Dads the name; vocabulary is the game
By Kent McDill
My father had a trick he used on my sisters and me as we were growing up. It was an attempt to improve our vocabulary. We hated it.
He would go out of his way, very occasionally, to use a word in conversation that was possibly a stretch for us, vocabularily speaking. He would make sure it was a word we really needed to understand if we were going to understand the conversation. If we didn't ask him to tell us what the word meant, he would plow on through.
He used that ploy on us from early on. Eventually we caught on and rolled our eyes when it was obvious he was using us as guinea pigs, but we all admitted later the trick worked.
I wasn't so devious as I went about raising our children, but I certainly went out of the way to talk to them in an adult manner as soon as it seemed appropriate. And it worked, too. I have to say I am quite proud of all four of our children for the way they express themselves.
That is not to say my kids don't say "you know" and "like" too often. But then again, almost all of the athletes I have interviewed as a sports writer have had the same problem, and they are all millionaires, so it's hard to argue against it.
So I will argue against two other words my kids used all of the time, and I really wish they would stop.
The first word is "awkward." Everything, and I do mean everything, is "awkward."
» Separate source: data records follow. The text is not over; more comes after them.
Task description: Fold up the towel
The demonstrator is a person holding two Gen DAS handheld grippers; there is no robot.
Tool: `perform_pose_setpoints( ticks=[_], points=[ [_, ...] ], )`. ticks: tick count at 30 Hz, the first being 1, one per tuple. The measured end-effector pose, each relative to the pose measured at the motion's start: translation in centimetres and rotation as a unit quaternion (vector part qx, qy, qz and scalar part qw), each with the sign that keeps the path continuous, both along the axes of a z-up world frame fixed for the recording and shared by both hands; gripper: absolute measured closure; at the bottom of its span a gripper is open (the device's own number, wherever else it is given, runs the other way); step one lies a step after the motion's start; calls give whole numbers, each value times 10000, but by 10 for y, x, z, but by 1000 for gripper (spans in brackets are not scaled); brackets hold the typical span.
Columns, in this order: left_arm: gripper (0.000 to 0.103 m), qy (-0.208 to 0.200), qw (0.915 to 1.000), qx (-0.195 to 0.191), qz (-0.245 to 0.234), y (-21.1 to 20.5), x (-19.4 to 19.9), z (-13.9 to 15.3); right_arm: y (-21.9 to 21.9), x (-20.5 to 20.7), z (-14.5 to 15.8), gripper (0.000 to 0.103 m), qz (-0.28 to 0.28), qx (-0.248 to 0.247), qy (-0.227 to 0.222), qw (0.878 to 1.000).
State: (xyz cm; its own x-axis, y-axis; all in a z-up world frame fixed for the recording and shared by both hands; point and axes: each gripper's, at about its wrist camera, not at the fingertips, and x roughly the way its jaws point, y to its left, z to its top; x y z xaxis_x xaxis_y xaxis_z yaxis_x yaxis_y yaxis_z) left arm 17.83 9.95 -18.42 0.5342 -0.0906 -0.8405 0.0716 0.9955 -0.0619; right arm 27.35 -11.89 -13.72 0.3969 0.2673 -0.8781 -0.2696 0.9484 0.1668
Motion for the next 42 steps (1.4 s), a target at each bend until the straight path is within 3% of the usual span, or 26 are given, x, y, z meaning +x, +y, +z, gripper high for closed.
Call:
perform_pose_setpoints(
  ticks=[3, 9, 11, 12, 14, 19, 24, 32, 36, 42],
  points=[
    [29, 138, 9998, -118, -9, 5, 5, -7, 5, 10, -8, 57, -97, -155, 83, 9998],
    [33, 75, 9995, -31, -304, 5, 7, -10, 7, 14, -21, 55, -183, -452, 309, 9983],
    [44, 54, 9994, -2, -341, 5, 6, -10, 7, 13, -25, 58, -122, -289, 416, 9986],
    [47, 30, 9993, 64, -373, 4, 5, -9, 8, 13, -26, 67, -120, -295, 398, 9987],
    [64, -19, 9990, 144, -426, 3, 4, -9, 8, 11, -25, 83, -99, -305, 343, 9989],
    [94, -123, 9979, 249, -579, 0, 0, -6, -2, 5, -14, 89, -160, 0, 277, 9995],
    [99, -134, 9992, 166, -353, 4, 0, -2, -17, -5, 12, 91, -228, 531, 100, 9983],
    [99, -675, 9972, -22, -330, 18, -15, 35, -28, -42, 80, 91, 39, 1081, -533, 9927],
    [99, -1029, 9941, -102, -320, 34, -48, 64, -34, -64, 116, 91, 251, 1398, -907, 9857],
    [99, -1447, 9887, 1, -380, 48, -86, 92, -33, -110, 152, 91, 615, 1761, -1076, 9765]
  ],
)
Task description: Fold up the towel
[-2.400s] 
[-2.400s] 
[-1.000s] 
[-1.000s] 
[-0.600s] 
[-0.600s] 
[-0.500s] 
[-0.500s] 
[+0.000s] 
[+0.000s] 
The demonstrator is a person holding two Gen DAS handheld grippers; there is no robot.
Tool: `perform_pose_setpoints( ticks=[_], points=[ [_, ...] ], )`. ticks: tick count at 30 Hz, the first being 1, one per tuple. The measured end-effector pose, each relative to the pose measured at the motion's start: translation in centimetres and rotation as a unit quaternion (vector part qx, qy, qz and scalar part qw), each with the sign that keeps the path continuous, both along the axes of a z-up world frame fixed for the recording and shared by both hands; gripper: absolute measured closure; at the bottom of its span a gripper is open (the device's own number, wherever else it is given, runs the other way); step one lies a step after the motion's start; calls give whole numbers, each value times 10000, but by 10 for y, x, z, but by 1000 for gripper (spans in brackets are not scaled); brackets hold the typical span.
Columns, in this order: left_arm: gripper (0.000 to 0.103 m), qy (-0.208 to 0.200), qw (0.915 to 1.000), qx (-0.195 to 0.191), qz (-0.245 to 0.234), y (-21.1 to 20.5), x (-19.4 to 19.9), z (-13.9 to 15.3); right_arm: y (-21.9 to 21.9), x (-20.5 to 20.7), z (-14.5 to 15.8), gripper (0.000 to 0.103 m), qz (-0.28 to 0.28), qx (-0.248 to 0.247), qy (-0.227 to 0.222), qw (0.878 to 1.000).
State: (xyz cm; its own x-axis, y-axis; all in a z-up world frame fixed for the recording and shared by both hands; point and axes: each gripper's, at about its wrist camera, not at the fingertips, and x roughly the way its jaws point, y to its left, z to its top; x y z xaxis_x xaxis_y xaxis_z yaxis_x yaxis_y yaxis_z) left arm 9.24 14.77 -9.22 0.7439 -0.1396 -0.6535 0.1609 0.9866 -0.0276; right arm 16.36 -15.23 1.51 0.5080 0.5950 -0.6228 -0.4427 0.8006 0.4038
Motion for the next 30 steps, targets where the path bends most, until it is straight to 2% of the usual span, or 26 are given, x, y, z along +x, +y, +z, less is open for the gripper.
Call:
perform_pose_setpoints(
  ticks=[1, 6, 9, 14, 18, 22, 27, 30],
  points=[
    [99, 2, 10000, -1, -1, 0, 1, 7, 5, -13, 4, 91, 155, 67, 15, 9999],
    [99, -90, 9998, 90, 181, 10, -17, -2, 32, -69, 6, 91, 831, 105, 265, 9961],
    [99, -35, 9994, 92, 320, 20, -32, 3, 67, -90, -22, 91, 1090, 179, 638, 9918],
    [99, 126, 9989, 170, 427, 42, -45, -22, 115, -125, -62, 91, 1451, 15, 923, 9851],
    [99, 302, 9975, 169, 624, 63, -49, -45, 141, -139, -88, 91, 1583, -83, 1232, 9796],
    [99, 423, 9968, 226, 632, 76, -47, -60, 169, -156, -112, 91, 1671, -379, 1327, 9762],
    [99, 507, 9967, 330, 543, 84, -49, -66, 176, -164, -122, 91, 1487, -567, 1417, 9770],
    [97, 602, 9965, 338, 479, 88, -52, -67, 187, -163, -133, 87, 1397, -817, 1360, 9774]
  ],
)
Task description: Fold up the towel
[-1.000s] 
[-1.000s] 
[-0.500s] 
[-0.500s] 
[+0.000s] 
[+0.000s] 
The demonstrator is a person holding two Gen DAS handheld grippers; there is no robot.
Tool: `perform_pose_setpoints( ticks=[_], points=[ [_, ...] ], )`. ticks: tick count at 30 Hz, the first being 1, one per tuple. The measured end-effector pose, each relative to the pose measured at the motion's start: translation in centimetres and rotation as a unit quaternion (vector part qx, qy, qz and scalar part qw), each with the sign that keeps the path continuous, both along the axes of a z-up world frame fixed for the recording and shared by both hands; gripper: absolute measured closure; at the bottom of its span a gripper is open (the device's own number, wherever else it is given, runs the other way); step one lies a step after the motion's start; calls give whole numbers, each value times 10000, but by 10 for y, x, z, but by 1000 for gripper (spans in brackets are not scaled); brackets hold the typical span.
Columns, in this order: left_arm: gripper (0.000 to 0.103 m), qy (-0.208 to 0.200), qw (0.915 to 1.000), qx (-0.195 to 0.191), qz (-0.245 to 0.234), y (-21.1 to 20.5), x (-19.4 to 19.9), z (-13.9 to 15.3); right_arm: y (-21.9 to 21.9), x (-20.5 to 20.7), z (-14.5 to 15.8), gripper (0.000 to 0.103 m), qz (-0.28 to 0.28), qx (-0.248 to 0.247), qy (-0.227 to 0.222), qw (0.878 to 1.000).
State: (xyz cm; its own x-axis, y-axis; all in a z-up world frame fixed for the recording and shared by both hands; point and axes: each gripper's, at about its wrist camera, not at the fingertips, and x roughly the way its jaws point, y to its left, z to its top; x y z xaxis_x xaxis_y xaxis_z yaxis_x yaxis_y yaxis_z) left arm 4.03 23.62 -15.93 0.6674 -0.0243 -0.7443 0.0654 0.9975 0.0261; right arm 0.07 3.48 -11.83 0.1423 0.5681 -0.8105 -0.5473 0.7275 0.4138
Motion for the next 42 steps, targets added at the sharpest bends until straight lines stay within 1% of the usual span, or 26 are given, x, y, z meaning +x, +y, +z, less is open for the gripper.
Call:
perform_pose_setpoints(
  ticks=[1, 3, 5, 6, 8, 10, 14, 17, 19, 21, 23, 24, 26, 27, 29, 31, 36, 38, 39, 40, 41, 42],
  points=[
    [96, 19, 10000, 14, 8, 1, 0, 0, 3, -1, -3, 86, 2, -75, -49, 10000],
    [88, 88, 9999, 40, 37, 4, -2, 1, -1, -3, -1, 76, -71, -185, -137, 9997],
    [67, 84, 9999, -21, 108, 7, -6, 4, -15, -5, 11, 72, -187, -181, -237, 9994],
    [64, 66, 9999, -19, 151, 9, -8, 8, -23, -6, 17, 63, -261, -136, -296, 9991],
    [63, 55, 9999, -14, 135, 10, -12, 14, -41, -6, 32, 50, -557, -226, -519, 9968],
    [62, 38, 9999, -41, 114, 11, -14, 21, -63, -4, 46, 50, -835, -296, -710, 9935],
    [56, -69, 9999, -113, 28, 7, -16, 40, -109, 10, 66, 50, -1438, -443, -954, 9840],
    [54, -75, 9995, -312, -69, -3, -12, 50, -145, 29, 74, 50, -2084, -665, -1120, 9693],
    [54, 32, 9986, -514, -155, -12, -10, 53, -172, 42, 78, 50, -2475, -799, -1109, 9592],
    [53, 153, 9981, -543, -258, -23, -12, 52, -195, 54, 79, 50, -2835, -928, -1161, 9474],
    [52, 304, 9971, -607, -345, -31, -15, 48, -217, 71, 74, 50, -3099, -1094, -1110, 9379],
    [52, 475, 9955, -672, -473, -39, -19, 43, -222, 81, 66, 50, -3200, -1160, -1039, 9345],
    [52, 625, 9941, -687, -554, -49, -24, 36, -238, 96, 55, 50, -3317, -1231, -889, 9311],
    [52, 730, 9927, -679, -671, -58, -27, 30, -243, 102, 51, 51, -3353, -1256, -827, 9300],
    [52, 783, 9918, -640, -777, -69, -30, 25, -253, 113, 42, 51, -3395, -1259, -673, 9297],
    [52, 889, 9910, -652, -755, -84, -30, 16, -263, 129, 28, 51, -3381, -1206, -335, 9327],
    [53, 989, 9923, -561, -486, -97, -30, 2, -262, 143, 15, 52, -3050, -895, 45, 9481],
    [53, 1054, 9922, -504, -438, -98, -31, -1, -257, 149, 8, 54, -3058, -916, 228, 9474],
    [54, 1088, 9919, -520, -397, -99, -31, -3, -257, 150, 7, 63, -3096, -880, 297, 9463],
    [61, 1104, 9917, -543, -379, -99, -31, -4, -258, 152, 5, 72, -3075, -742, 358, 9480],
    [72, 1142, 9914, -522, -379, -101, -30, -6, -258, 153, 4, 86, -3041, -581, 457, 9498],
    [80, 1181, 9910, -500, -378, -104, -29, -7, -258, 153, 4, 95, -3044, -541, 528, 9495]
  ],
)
Any time I am required to speak to another adult in their presence, and heaven forbid if it's the parent of a schoolmate, the moment is awkward. Any time I have to raise my voice to get proper service, and the kids are there to witness, the moment is awkward.
Truth be told, it's not so much the word I hate as it is its meaning when my kids use it. To them, it means "embarrassing" and they are embarrassed every time I have interaction with just about anybody anywhere.
Quick story: I went to visit my daughter Haley at the University of Missouri last weekend, and I participated in a golf outing. I had brought my necessary paperwork, but couldn't find it to sign up, so I had to go talk to one of the event organizers. It was no big deal, but Haley was SO upset, because it was just so "awkward."
From early childhood, any time the kids were signed up for team sports or after school groups or any other social activity, that first day in which you have to introduce yourself and your child to the group or team leader, it was just so "awkward." "Dad, do you have to talk to him? It's so awkward." "Dad, don't do that; it's so awkward." "Dad, can we leave? This is so awkward."
In terms of learning and growing, I think being able to handle awkward moments is the key to maturation. There are bumps in the road in nearly everything you do; transactions, conversations, scheduling, planning — they are all equipped with possible awkward moments. Murphy's Law says life is all about awkward moments. You have to plow through them, not get all squeamish and withdraw from them.
So let's move on to the other word. The word is "literally."
I'm stealing someone else's line here, but my kids literally have no idea what "literally" means. If they did, they wouldn't use it this way:
"I think there were literally a million misquotes flying around me." A million? That's a lot.
"I must have been hiccupping for literally three days." Wow. You think I would have noticed.
The fun fact about "literally" is that although all four of my children use it incorrectly, all four of them are quick to point it out when their siblings use it incorrectly. So I guess they do know the meaning; they just choose to ignore it occasionally.
Child One: "You have been in the bathroom for literally three hours."
Child Two: "Really? Three hours? Three hours ago we were having dinner. I was there. So I could not have been in the shower for literally three hours."
I hate that. Do unto others, you know?
However, when my kids use words like "awkward" or "literally," at least I know what they are talking about. When they say things like "cray-cray" (it means crazy) or use acronyms for virtually everything, that gets annoying. My daughter Lindsey has even invented words, like her current favorite — kuju — which I have come to learn means OK.
Not understanding your kids conversations can lead to some awkward moments. Literally.
• Kent McDill is a freelance writer. He and his wife, Janice, have four children, Haley, Dan, Lindsey and Kyle.